Write out the stretch of lines below that begins at the line with "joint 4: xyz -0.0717" and ends at the line with "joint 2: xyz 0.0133", including both, exactly as given and nothing more.

* _Supplied data_:
##############################

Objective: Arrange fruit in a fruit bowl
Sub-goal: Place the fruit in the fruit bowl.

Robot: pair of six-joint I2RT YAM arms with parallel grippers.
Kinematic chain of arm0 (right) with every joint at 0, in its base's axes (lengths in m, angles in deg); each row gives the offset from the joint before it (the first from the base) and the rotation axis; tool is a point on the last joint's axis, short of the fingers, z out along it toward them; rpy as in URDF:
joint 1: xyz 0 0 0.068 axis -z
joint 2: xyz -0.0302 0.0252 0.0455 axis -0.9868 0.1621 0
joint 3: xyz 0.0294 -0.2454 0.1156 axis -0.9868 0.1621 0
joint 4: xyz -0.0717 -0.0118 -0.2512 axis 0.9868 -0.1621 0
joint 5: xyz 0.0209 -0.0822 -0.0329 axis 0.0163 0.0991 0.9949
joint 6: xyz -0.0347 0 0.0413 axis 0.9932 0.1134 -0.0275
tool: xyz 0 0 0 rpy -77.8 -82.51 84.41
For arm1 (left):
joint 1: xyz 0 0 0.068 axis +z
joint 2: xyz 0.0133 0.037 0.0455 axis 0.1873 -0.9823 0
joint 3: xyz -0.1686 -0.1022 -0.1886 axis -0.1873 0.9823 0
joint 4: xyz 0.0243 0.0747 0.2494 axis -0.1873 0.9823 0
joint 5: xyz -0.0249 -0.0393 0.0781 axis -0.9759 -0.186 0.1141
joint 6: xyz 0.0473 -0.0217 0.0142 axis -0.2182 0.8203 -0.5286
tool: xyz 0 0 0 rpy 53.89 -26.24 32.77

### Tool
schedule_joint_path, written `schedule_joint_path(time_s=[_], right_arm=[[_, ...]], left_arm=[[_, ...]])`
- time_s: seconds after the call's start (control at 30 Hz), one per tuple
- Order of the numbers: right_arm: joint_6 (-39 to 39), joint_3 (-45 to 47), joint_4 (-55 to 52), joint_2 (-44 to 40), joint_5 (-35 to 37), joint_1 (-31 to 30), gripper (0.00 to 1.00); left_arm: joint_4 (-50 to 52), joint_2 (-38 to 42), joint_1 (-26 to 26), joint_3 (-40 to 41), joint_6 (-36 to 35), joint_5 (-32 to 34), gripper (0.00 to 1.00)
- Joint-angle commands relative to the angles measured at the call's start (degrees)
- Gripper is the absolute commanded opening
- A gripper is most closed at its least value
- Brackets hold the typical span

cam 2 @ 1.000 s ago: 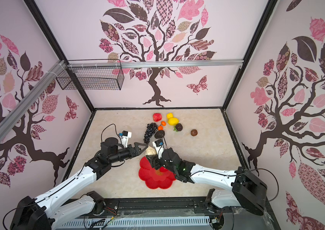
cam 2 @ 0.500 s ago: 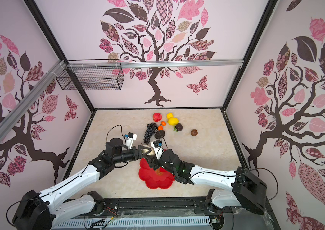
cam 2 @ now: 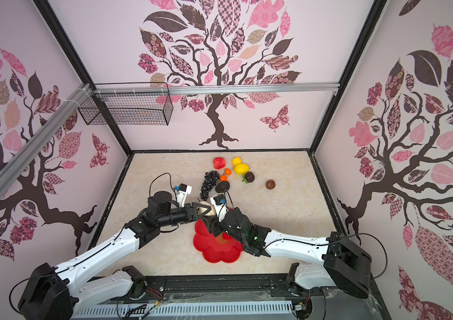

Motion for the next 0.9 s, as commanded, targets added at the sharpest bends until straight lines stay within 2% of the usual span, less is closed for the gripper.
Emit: schedule_joint_path(time_s=[0.0, 0.13, 0.33, 0.43, 0.5, 0.67, 0.73, 0.87], right_arm=[[-1.16, -1.18, 0.48, 0.23, 2.15, -0.28, 0.64], [-1.57, -0.99, -0.46, -0.53, 2.55, -0.28, 0.69], [-1.91, -1.25, -4.79, -2.74, -0.06, -0.28, 0.9], [-0.87, -1.34, -10.86, -5.53, -0.16, -0.28, 0.97], [0.08, -0.87, -15.52, -8.75, 2.54, -0.23, 0.99], [2.25, 1.04, -27.03, -18.4, 15.83, 0.6, 1.0], [1.82, 2.34, -30.43, -22.35, 19.82, 2.36, 1.0], [-2.08, 5.8, -33.34, -28.72, 22.85, 7.19, 1.0]], left_arm=[[2.4, 0.55, -0.2, -3.4, -2.87, 1.94, 0.49], [4.77, 1.2, -0.21, -4.13, -4.59, 4.44, 0.49], [8.73, 3.17, 1.72, -4.65, -7.2, 9.41, 0.49], [12.36, 4.11, 2.75, -5.71, -9.37, 13.24, 0.49], [15.35, 4.0, 2.65, -6.99, -11.74, 15.76, 0.48], [26.79, 0.2, 1.44, -13.33, -16.45, 23.2, 0.46], [28.65, -1.68, -0.83, -15.19, -18.02, 26.08, 0.46], [30.46, -7.21, -6.53, -18.53, -20.66, 28.22, 0.46]])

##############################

* _Expected answer_:
joint 4: xyz -0.0717 -0.0118 -0.2512 axis 0.9868 -0.1621 0
joint 5: xyz 0.0209 -0.0822 -0.0329 axis 0.0163 0.0991 0.9949
joint 6: xyz -0.0347 0 0.0413 axis 0.9932 0.1134 -0.0275
tool: xyz 0 0 0 rpy -77.8 -82.51 84.41
For arm1 (left):
joint 1: xyz 0 0 0.068 axis +z
joint 2: xyz 0.0133 0.037 0.0455 axis 0.1873 -0.9823 0

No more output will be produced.